README.md 3.6 KB

Novinky Polls

Download and render (as HTML, TeX, or plain text) opinion polls from Novinky.cz, a czech news site.

Installation

This software requires Python 3. See Python's website for installation instructions.

When you have Python 3 installed, install required packages with pip (Python's package management system):

pip install requests
pip install beautifulsoup4
pip install pystache

Then you can call the executables:

./novinky-polls-add-archive-org -h
./novinky-polls-add-current -h
./novinky-polls-render-html -h
./novinky-polls-render-print -h
./novinky-polls-render-text -h
./novinky-polls-analyze -h

Or you can install this software as a Python package, which will also install all the dependencies and make the executables available globally:

python setup.py install

novinky-polls-add-archive-org -h
novinky-polls-add-current -h
novinky-polls-render-html -h
novinky-polls-render-print -h
novinky-polls-render-text -h
novinky-polls-analyze -h

Usage

Each Novinky.cz's poll is identified by a unique ID. The poll data itself (title, answers, percents) are accessible using a public JSON API (for an example of an HTTP request to retrieve this data see novinky_polls/test/curl_one_poll_json.sh). The poll data however do not include information on when (date and time) the poll was present at Novinky.cz's homepage. Therefore we need to get this information elsewhere -- either from Archive.org or by checking current Novinky.cz's homepage and saving current timestamp.

This software works in two phases:

1. Create a map file mapping poll IDs to timestamps

Add poll IDs and timestamps archived by Archive.org to a map file:

novinky-polls-add-archive-org -i my_polls_map.txt

Add current poll ID with current timestamp to a map file:

novinky-polls-add-current -i my_polls_map.txt

The map file my_polls_map.txt now contains a map of poll IDs to timestamps:

20150101190335 13678
20150101190338 13678
20150102153411 None
20150102202406 13677
20150102202408 13677
...

Value None means that there was no poll in the time of the timestamp.
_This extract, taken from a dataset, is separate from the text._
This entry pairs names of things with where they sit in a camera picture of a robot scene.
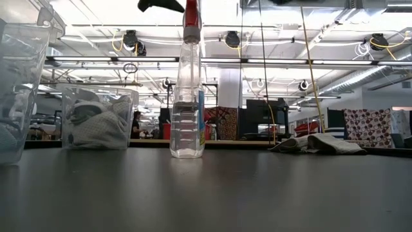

2. Download and render the polls

Once you have the map file, you can download the polls and render them in various formats.

HTML

novinky-polls-render-html -c my_cache_dir -i my_polls_map.txt -o my_polls_export.html -l cs_CZ.utf8

TeX

novinky-polls-render-print -c my_cache_dir -i my_polls_map.txt -o my_polls_export.tex -l cs_CZ.utf8

The TeX file is meant to be exported to PDF using lualatex.

Plain text

novinky-polls-render-text -c my_cache_dir -i my_polls_map.txt -o my_polls_export.txt -l cs_CZ.utf8

Categorize polls and print the statistics

novinky-polls-analyze -c my_cache_dir -i my_polls_map.txt

Help

Call any of the executables mentioned in Usage with the parameter -h or --help to see full documentation. Example:

novinky-polls-add-current -h

Contributing

Feel free to remix this piece of software. See NOTICE and LICENSE for license information.

You might find these reusable modules useful:

  • scraper.py contains functions to download Novinky.cz's homepage and parse the ID of the current poll. It also contains functions to download a poll from Novinky.cz's public JSON API.
  • analyzer.py contains function to parse Novinky.cz's poll JSON data and to read and write the map of poll IDs and dates.
  • reader.py puts scraper.py and analyzer.py together. Use it's functions to retrieve the data of all polls mentioned in the poll map.